** Data listing **
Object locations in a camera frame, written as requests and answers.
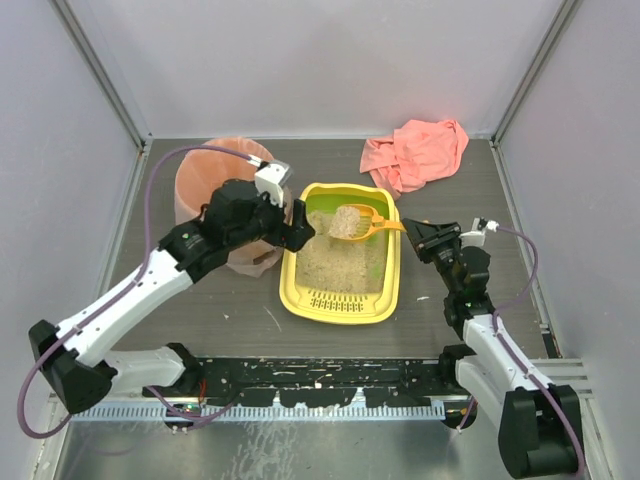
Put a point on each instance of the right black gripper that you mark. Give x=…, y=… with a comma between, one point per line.
x=435, y=240

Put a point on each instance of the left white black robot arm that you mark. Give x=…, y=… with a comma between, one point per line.
x=77, y=356

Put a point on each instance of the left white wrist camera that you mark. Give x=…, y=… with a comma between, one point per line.
x=271, y=177

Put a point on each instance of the bin with pink liner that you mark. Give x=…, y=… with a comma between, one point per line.
x=198, y=175

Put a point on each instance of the yellow green litter box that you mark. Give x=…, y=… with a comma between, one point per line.
x=342, y=308

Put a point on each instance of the orange litter scoop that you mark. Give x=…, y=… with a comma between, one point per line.
x=359, y=222

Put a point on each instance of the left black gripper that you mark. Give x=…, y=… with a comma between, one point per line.
x=288, y=226

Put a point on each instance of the pink cloth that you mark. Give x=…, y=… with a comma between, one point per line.
x=414, y=155

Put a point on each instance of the white slotted cable duct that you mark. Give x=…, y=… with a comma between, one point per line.
x=357, y=411

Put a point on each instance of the cat litter sand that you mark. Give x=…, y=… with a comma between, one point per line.
x=334, y=265

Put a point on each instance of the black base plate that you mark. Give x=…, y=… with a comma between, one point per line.
x=315, y=382

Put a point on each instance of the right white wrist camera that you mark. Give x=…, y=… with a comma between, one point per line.
x=476, y=236

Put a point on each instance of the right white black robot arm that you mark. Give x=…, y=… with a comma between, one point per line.
x=538, y=422

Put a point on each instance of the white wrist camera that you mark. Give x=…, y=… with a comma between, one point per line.
x=476, y=236
x=271, y=177

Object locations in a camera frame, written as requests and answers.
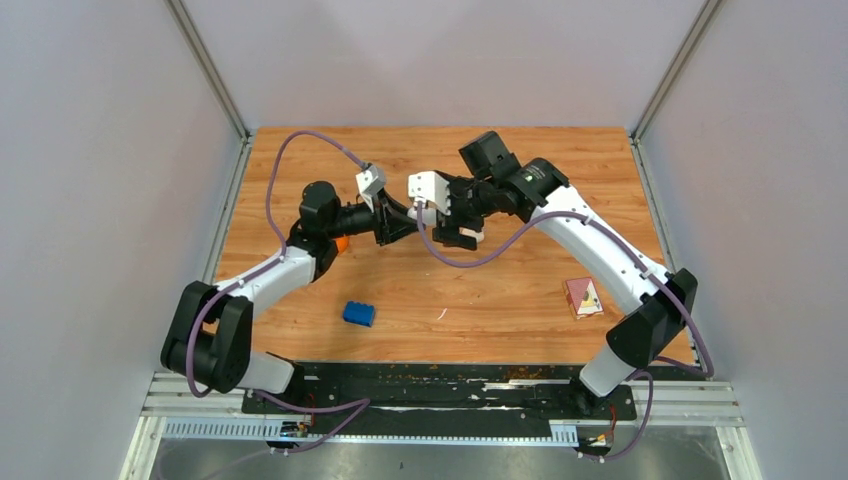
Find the aluminium rail frame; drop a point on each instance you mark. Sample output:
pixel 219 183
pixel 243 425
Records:
pixel 170 412

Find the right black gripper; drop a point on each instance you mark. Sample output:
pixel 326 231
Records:
pixel 451 234

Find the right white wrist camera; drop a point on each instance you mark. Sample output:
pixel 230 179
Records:
pixel 431 188

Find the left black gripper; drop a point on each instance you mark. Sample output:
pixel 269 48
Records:
pixel 386 223

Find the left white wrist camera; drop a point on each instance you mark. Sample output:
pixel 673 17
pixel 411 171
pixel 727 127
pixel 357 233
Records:
pixel 370 182

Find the red card box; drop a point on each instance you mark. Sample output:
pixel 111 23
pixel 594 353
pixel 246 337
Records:
pixel 582 297

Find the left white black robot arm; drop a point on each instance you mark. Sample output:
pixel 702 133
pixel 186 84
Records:
pixel 210 337

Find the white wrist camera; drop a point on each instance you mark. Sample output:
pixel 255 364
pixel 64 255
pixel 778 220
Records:
pixel 431 188
pixel 370 182

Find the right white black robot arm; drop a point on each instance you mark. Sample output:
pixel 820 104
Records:
pixel 656 302

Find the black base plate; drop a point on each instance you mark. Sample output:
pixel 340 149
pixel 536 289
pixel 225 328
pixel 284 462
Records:
pixel 443 400

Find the white oval pill case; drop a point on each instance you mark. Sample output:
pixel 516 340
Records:
pixel 428 215

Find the white earbud charging case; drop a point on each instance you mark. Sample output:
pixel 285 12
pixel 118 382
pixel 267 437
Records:
pixel 478 236

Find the blue toy brick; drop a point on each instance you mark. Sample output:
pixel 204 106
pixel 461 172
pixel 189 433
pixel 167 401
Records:
pixel 359 314

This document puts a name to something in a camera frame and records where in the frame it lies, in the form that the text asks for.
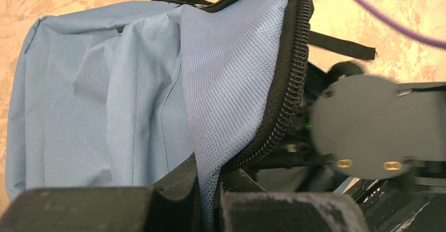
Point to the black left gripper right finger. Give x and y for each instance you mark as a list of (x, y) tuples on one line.
[(243, 205)]

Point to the blue student backpack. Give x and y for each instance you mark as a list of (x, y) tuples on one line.
[(121, 95)]

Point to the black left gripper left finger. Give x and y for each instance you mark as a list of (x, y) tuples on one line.
[(170, 204)]

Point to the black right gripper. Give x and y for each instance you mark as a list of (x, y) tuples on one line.
[(369, 127)]

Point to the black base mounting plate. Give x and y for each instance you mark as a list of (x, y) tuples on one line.
[(386, 208)]

** Exercise requirements **
When the word "case" shows up in a line of the material, count that line; report only the final number.

** Final answer **
2